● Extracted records
>>>>>
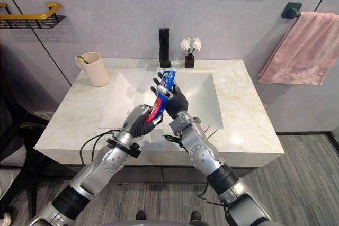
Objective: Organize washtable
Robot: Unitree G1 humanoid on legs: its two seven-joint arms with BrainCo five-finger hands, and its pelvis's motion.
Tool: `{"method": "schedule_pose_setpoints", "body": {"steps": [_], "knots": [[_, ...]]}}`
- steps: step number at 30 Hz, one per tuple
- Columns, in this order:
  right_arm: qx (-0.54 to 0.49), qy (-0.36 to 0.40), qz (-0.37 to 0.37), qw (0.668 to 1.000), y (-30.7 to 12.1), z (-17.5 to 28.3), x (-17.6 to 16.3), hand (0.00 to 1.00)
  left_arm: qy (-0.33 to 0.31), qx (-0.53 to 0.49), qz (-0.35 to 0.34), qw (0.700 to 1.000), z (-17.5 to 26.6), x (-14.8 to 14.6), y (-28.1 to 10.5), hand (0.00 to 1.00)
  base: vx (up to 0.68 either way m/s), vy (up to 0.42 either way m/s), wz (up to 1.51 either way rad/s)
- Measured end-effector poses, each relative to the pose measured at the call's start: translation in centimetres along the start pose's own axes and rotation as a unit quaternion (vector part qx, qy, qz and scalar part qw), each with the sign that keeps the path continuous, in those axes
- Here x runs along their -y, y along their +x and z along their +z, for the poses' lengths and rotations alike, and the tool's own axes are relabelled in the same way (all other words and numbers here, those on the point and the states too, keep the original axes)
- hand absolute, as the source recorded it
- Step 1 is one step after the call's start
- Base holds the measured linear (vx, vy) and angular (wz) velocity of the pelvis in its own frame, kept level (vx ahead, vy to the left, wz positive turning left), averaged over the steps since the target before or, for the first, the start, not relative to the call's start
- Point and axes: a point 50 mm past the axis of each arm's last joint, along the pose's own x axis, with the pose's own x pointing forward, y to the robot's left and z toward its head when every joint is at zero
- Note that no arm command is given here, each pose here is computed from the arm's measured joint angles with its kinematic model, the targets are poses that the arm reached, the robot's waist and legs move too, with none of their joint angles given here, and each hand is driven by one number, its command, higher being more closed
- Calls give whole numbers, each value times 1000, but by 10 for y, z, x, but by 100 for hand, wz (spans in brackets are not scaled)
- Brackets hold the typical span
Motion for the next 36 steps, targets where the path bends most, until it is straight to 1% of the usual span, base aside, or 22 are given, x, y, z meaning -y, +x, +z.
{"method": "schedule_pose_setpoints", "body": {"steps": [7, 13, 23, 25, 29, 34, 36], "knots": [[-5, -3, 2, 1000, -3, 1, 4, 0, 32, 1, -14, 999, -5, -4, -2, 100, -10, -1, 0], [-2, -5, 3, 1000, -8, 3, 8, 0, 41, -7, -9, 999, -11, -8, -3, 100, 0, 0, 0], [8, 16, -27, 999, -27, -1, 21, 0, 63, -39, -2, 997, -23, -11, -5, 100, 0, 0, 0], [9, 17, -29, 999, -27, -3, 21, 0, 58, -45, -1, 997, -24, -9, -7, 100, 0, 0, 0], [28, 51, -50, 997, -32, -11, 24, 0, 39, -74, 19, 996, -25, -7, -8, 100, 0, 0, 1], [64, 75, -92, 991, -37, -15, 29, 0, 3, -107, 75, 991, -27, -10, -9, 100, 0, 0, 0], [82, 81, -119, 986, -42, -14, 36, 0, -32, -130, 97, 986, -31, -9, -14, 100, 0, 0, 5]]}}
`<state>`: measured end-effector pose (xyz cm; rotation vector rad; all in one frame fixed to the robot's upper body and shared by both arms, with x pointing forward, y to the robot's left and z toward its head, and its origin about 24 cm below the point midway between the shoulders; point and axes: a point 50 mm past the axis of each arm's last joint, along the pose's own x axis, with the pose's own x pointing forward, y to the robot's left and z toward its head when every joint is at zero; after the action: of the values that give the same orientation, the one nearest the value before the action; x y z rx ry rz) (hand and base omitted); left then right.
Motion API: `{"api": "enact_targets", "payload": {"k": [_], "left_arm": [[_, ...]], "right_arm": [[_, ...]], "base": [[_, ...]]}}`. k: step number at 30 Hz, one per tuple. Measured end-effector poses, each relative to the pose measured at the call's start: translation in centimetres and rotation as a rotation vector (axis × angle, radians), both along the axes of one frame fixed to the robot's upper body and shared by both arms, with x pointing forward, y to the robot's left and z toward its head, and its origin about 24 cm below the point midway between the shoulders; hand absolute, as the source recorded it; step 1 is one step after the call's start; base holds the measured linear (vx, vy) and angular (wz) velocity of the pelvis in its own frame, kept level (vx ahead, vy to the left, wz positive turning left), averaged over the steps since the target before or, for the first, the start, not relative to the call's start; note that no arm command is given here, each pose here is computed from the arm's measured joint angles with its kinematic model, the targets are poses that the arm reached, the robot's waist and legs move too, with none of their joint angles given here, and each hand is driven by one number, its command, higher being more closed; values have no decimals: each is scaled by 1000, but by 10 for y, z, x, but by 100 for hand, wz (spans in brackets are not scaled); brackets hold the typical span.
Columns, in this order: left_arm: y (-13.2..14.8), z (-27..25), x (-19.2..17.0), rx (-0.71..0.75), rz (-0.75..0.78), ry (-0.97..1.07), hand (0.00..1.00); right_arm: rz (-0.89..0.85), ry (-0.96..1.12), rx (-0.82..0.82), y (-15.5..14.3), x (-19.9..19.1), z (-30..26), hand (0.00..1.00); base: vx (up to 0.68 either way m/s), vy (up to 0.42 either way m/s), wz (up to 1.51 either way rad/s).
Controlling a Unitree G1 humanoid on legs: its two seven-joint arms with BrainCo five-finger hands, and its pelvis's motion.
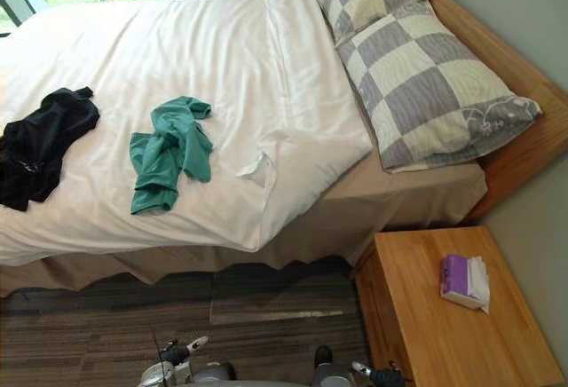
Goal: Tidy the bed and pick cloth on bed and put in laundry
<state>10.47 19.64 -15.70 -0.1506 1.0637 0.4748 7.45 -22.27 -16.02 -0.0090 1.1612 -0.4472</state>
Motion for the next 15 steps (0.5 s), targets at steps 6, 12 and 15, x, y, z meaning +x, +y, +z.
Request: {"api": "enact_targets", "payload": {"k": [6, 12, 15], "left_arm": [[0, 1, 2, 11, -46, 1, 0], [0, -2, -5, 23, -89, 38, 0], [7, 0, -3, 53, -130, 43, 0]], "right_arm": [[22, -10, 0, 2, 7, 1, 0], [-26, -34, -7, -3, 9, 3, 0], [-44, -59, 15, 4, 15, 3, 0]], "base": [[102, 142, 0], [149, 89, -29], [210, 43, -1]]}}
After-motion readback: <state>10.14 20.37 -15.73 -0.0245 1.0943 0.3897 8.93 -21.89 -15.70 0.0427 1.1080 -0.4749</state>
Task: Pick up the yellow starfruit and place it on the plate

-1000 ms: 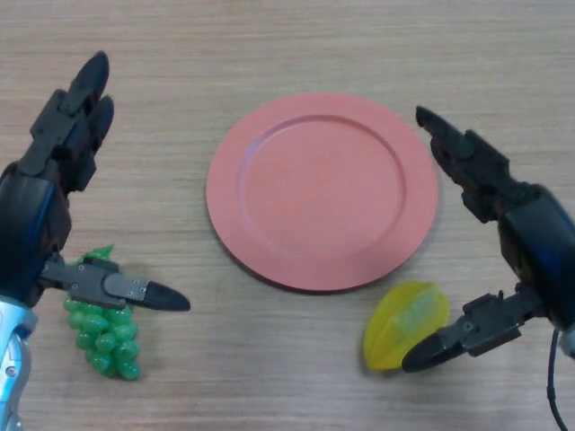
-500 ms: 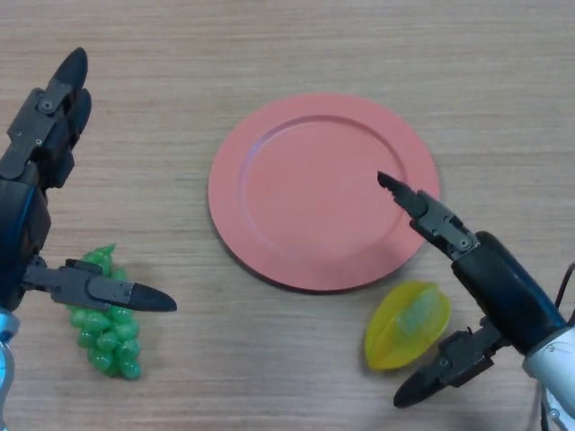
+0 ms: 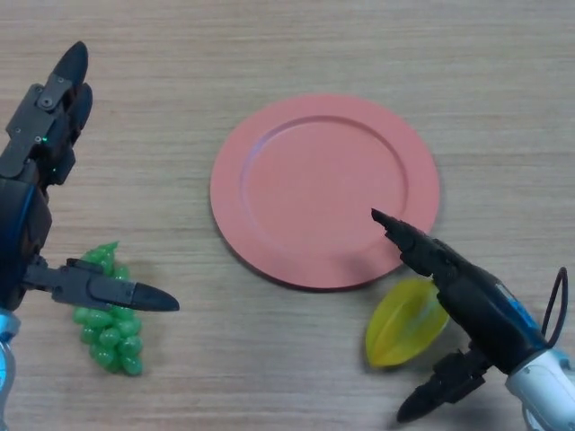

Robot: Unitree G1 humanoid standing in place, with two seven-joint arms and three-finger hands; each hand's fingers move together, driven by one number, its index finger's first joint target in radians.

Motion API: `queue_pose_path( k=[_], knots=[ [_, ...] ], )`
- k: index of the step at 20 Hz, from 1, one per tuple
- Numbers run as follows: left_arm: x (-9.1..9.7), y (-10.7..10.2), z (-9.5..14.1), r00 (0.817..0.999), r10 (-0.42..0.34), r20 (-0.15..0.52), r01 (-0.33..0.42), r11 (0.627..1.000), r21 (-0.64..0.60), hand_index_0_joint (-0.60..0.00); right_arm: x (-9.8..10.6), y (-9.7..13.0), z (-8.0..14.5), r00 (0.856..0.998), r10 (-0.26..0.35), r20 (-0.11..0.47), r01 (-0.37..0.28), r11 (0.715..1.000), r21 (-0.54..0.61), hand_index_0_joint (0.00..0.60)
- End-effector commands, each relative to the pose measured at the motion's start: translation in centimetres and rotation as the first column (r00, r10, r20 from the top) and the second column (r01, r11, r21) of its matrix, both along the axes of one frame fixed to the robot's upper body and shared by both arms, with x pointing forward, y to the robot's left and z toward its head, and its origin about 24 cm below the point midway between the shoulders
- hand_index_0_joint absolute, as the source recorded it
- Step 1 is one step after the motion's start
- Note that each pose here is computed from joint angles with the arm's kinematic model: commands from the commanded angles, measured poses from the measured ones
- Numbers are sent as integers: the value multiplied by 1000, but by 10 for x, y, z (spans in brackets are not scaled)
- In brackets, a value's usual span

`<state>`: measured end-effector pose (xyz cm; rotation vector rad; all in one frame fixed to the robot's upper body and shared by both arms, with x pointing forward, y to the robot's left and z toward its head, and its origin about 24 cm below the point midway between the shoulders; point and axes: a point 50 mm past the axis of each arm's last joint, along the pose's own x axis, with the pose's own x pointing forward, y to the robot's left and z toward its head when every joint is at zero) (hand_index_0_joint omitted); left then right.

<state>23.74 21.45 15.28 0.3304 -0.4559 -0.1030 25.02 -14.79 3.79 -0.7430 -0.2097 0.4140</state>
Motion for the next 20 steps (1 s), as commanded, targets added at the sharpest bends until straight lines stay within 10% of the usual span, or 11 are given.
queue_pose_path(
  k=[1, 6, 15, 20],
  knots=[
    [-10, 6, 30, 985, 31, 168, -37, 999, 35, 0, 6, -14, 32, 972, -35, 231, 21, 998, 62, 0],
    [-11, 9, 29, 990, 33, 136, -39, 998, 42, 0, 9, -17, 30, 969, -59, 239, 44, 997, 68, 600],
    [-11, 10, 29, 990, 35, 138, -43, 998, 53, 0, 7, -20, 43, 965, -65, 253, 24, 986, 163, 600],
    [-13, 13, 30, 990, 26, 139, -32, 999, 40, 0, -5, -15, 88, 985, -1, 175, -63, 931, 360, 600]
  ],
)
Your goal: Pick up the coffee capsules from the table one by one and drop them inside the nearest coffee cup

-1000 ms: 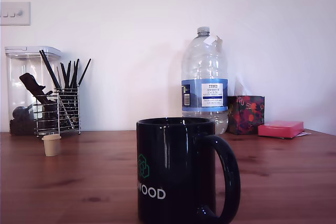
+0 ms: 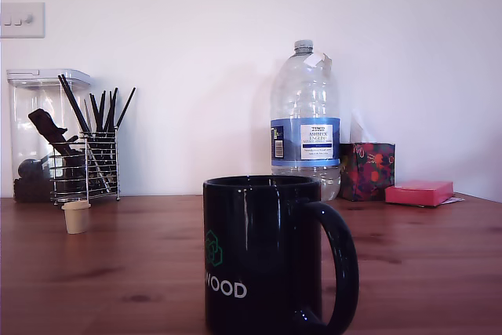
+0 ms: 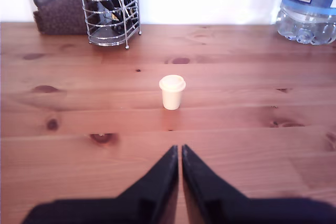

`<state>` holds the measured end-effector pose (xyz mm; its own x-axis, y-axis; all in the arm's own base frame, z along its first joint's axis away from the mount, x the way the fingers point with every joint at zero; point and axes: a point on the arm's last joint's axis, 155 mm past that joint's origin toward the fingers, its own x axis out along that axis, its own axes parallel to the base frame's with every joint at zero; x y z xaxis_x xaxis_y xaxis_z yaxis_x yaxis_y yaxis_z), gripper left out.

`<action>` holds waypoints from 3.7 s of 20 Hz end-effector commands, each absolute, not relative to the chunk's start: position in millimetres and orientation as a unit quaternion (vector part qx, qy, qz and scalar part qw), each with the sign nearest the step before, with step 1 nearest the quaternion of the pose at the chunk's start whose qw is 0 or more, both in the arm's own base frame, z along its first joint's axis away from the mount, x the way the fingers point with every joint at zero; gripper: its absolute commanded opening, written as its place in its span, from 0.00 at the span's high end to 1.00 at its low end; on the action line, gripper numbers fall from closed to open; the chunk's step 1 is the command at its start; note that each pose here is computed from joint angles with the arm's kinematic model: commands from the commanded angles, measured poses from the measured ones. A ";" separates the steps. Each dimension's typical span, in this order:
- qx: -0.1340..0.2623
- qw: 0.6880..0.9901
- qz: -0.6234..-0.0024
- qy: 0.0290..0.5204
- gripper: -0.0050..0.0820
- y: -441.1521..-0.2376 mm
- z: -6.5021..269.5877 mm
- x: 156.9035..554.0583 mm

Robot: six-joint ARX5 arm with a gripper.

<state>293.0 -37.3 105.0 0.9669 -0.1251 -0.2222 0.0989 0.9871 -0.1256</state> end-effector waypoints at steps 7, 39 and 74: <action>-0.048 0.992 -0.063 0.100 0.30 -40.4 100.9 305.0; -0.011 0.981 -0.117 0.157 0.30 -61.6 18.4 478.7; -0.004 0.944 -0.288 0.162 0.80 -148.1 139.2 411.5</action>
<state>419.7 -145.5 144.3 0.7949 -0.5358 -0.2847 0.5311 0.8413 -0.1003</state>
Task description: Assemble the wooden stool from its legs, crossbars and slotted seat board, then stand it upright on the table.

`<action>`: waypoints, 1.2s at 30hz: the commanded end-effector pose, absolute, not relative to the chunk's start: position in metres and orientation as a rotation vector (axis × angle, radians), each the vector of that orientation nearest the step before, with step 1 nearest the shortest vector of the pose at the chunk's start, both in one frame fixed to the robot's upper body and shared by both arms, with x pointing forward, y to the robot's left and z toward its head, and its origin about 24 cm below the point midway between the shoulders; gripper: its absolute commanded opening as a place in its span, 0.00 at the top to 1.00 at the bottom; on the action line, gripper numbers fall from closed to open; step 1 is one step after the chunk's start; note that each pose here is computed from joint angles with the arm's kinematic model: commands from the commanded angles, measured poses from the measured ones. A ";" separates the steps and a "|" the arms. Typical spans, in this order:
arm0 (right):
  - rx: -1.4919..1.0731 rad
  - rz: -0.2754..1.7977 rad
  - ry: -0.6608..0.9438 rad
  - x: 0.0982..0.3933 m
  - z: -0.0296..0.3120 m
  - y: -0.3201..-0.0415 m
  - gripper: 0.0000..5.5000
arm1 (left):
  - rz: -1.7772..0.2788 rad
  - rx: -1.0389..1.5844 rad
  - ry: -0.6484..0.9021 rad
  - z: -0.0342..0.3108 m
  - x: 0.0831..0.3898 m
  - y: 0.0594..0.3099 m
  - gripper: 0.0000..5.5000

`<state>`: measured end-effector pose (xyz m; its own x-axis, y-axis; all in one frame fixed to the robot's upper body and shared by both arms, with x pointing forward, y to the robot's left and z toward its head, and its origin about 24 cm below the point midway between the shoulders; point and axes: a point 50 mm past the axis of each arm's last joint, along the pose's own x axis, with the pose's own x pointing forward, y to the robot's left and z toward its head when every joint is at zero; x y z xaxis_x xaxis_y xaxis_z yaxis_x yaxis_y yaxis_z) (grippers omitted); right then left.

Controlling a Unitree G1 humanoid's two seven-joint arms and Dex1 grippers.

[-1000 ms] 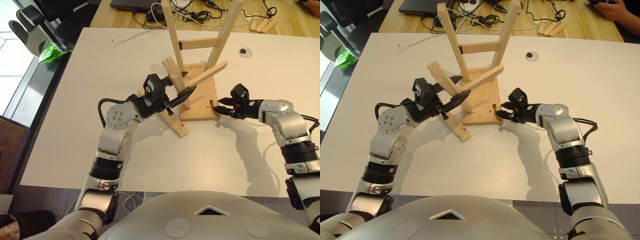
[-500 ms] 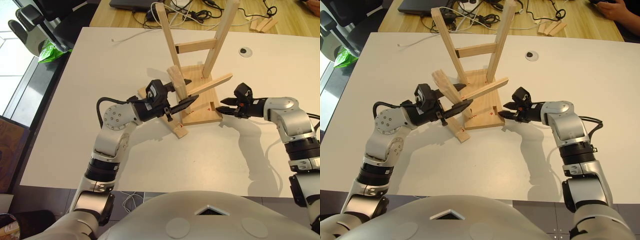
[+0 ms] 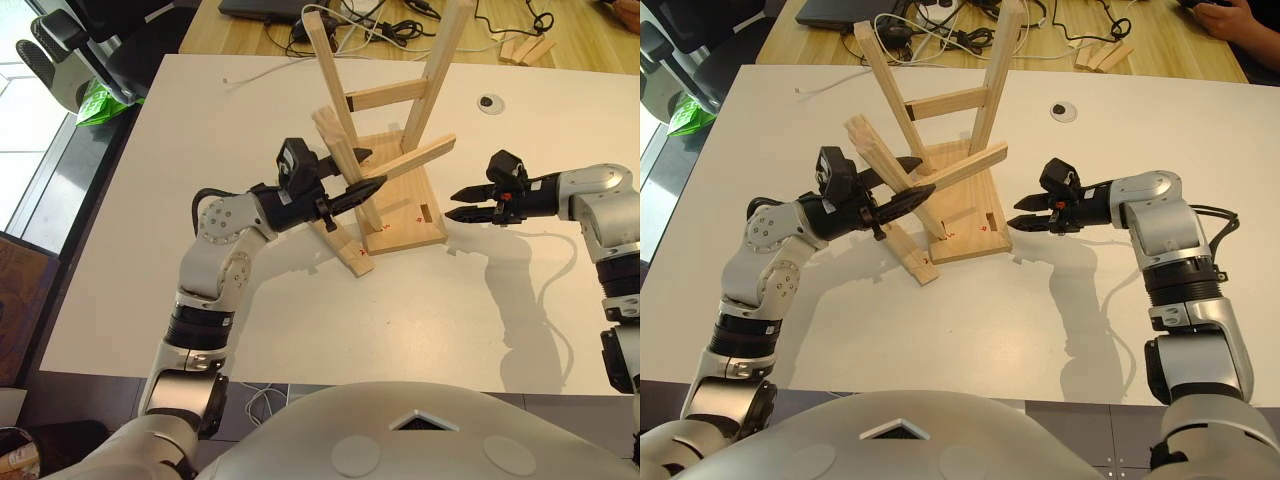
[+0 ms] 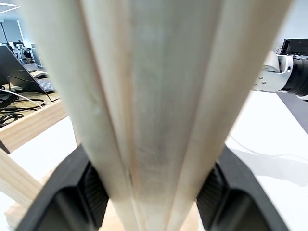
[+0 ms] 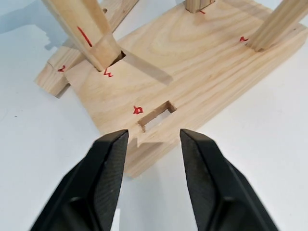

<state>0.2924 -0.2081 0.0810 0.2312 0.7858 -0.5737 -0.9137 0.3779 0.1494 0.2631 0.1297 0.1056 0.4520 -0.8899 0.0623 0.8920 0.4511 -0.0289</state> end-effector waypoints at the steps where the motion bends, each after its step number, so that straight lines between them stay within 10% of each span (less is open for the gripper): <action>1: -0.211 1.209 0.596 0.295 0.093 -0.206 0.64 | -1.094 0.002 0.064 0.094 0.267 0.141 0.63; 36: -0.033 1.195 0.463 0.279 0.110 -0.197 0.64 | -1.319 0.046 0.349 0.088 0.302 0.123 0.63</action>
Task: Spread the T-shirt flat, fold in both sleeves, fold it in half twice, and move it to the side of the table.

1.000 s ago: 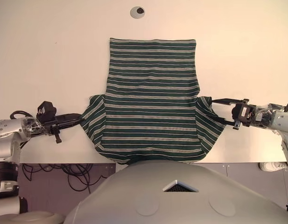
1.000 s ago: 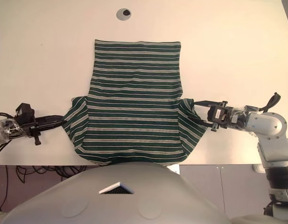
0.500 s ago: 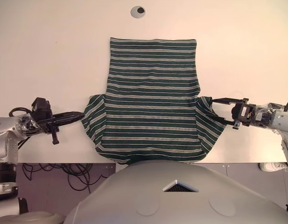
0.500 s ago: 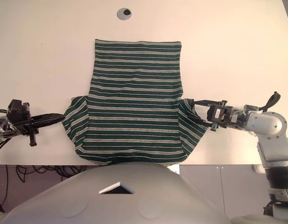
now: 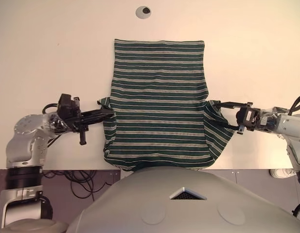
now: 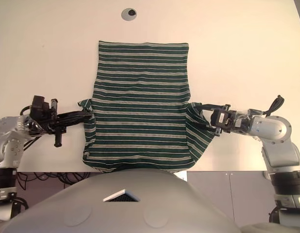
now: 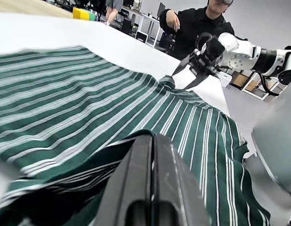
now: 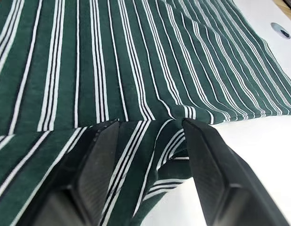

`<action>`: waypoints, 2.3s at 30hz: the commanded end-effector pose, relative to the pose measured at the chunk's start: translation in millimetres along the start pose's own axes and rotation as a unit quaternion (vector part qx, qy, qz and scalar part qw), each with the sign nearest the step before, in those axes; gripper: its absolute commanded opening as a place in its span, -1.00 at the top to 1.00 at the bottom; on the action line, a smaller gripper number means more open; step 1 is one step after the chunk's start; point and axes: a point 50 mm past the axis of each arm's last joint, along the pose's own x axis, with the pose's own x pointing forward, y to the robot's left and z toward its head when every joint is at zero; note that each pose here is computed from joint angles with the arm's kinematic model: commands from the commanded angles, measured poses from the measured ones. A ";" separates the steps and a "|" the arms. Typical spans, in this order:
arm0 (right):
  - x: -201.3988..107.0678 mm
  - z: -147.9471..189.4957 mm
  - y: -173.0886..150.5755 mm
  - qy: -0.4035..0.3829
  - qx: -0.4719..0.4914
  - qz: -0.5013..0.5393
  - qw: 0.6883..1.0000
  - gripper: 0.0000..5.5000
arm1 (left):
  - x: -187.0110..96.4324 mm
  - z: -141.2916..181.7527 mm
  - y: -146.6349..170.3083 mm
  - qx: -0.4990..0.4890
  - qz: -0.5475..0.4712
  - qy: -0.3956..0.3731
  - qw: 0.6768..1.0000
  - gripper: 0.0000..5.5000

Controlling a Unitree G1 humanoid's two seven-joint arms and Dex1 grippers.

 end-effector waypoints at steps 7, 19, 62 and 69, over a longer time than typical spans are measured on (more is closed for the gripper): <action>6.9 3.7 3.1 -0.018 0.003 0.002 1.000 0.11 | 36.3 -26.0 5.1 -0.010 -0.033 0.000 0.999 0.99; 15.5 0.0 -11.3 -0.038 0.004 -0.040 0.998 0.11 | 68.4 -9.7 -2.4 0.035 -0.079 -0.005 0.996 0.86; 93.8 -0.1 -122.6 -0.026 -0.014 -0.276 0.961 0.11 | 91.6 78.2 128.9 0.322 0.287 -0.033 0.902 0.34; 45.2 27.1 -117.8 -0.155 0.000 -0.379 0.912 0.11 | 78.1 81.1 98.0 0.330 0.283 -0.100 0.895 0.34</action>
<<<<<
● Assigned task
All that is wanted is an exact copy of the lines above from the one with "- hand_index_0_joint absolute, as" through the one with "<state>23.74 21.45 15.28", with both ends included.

● Reply to the task
- hand_index_0_joint absolute, as the source recorded it
- Step 1 is one step after the motion's start
- Note that each pose here is computed from joint angles with the arm's kinematic model: commands from the commanded angles, measured poses from the measured ones
- Numbers are sent as integers: the value multiplied by 1000, but by 10 for x, y, z (spans in brackets are not scaled)
- In brackets, a value's usual span

`<state>`: measured end-effector pose (xyz cm; rotation vector rad; all in one frame fixed to the robot's upper body and shared by both arms, with x pointing forward, y to the robot's left and z toward its head, and its origin about 24 cm below the point midway between the shoulders; point and axes: a point 50 mm past the axis of each arm's last joint, along the pose's own x axis, with the pose's own x pointing forward, y to the robot's left and z toward its head when every joint is at zero) (hand_index_0_joint omitted); left then right.

<state>23.74 21.45 15.28 0.3304 -0.4559 -0.1030 25.02 -14.79 3.79 -0.7430 -0.2097 0.4140</state>

No further output remains for this exercise.